Write down each of the records again, exactly and in full.
- - - - -
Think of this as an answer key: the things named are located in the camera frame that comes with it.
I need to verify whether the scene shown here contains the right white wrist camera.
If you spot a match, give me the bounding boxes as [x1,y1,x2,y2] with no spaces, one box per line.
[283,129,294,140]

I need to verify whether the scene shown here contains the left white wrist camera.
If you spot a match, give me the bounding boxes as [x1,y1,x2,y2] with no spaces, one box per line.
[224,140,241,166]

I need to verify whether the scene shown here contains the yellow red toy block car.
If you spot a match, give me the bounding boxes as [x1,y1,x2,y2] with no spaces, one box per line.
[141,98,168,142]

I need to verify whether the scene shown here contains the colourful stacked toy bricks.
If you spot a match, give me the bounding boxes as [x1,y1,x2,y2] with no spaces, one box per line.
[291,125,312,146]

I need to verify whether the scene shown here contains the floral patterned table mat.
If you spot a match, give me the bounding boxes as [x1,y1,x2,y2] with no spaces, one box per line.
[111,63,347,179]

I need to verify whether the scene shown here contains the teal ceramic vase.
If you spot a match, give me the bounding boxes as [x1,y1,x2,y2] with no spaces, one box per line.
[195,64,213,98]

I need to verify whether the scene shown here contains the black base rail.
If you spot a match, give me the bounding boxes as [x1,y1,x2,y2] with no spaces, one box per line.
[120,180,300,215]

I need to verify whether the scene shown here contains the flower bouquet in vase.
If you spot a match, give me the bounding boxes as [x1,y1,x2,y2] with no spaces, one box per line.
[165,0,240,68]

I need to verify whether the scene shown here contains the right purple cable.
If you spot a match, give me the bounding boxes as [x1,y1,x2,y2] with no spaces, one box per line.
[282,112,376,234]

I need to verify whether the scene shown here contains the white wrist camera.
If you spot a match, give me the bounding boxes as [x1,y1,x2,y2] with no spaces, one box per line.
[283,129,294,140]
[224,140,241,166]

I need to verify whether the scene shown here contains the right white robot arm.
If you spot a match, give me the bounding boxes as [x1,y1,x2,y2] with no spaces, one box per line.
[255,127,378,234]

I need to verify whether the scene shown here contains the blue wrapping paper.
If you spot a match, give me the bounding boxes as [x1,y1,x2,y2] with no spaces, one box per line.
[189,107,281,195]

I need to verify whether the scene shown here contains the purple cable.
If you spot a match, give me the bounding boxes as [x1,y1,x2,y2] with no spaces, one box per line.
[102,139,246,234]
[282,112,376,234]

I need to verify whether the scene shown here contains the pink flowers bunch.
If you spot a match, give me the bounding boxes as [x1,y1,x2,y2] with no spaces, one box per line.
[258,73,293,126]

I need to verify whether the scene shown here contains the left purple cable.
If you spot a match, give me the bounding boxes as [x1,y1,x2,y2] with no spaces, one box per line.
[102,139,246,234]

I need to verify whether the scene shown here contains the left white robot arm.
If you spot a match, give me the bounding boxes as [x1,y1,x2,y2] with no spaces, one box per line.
- - - - -
## Solution for this exercise
Think of this as an answer key: the things named are located in the camera frame that comes with it.
I need to verify whether the scene shown here contains the right white wrist camera.
If you spot a match, give me the bounding boxes as [x1,y1,x2,y2] with no spaces, one box per line.
[283,129,294,140]

I need to verify whether the scene shown here contains the left white wrist camera.
If you spot a match, give me the bounding boxes as [x1,y1,x2,y2] with no spaces, one box per line.
[224,140,241,166]

I need to verify whether the scene shown here contains the yellow red toy block car.
If you spot a match, give me the bounding boxes as [x1,y1,x2,y2] with no spaces, one box per line.
[141,98,168,142]

I need to verify whether the scene shown here contains the colourful stacked toy bricks.
If you spot a match, give me the bounding boxes as [x1,y1,x2,y2] with no spaces, one box per line.
[291,125,312,146]

I need to verify whether the scene shown here contains the floral patterned table mat.
If you spot a match, give me the bounding boxes as [x1,y1,x2,y2] with no spaces, one box per line.
[111,63,347,179]

I need to verify whether the scene shown here contains the teal ceramic vase.
If you spot a match, give me the bounding boxes as [x1,y1,x2,y2] with no spaces, one box per line.
[195,64,213,98]

I need to verify whether the scene shown here contains the black base rail.
If you spot a match, give me the bounding boxes as [x1,y1,x2,y2] with no spaces, one box per line.
[120,180,300,215]

I need to verify whether the scene shown here contains the flower bouquet in vase.
If you spot a match, give me the bounding boxes as [x1,y1,x2,y2] with no spaces, one box per line.
[165,0,240,68]

I need to verify whether the scene shown here contains the right purple cable.
If you spot a match, give me the bounding boxes as [x1,y1,x2,y2] with no spaces, one box per line.
[282,112,376,234]

I need to verify whether the scene shown here contains the white wrist camera.
If you spot a match, give me the bounding boxes as [x1,y1,x2,y2] with no spaces, one box per line.
[283,129,294,140]
[224,140,241,166]

I need to verify whether the scene shown here contains the right white robot arm.
If you spot a match, give me the bounding boxes as [x1,y1,x2,y2] with no spaces, one box per line.
[255,127,378,234]

I need to verify whether the scene shown here contains the blue wrapping paper.
If you spot a match, give me the bounding boxes as [x1,y1,x2,y2] with no spaces, one box per line.
[189,107,281,195]

I need to verify whether the scene shown here contains the purple cable.
If you spot a match, give me the bounding boxes as [x1,y1,x2,y2] with no spaces, one box per line.
[102,139,246,234]
[282,112,376,234]

I need to verify whether the scene shown here contains the pink flowers bunch.
If you spot a match, give me the bounding boxes as [x1,y1,x2,y2] with no spaces, one box per line.
[258,73,293,126]

I need to verify whether the scene shown here contains the left purple cable.
If you spot a match, give me the bounding boxes as [x1,y1,x2,y2] with no spaces, one box per line.
[102,139,246,234]

I need to verify whether the scene shown here contains the left white robot arm.
If you spot a match, give me the bounding boxes as [x1,y1,x2,y2] with no spaces, one box per line.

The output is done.